Concluding its annual health check of the world’s second biggest economy, the IMF said getting a grip of the debt problem — particularly in the corporate sector — was the most pressing issue the country faces.
The IMF said: “Corporate debt, though still manageable, is high and rising fast. Addressing the corporate debt problem is imperative to avoid serious problems down the road.”
The fund estimated company debt stood at around 145 per cent of China’s GDP adding that balance sheets among the array of state-owned enterprises were particularly weak.
“Vulnerabilities are still rising and the buffers to deal with shocks are eroding,” said David Lipton, the IMF’s first deputy managing director.

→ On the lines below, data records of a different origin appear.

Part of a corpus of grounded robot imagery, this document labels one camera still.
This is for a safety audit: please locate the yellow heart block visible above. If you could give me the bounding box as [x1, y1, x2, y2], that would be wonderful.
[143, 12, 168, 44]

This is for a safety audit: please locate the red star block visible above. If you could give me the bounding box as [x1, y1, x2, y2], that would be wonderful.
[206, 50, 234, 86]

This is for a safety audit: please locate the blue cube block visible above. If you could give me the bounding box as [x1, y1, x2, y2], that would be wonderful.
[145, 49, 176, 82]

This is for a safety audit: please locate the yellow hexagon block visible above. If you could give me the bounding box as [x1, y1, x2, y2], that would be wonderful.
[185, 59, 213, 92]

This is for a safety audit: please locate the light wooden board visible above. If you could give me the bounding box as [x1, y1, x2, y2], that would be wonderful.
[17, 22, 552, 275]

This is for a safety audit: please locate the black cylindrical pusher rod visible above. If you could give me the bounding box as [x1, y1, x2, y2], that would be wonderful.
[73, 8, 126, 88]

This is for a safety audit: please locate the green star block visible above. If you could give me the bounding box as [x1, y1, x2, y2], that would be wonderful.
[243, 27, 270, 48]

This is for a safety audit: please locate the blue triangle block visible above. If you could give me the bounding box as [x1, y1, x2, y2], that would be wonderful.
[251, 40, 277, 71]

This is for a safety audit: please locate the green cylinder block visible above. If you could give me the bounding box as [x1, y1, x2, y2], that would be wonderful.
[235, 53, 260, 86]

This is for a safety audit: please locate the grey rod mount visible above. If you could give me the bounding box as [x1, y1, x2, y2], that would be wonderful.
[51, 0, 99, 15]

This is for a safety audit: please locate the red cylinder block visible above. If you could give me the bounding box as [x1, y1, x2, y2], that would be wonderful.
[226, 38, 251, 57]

State-backed firms held around 55 per cent of China’s corporate debt but accounted for only 22 per cent of economic output. The Fund said China needed to “harden state-owned enterprise budget constraints.”
The Fund also raised question marks about the “large, opaque and interconnected financial sector” that had shot up to finance China’s credit and growth boom.
Financial markets have been focussed on China’s drive to rebalance its economy, as a so-called “hard landing” there would send ripples around the world. Bank of England governor Mark Carney has said that the possibility of a serious Chinese slowdown poses a bigger threat to world financial stability than Brexit would.
“Overall, reforms across a spectrum of key areas have advanced impressively. Yet progress has also been uneven … the medium-term-outlook is more uncertain due to rapidly rising credit [and] structural excess capacity.”
The IMF said a successful rebalancing was “difficult and bumpy at times … [but] is crucial for China and the rest of the world.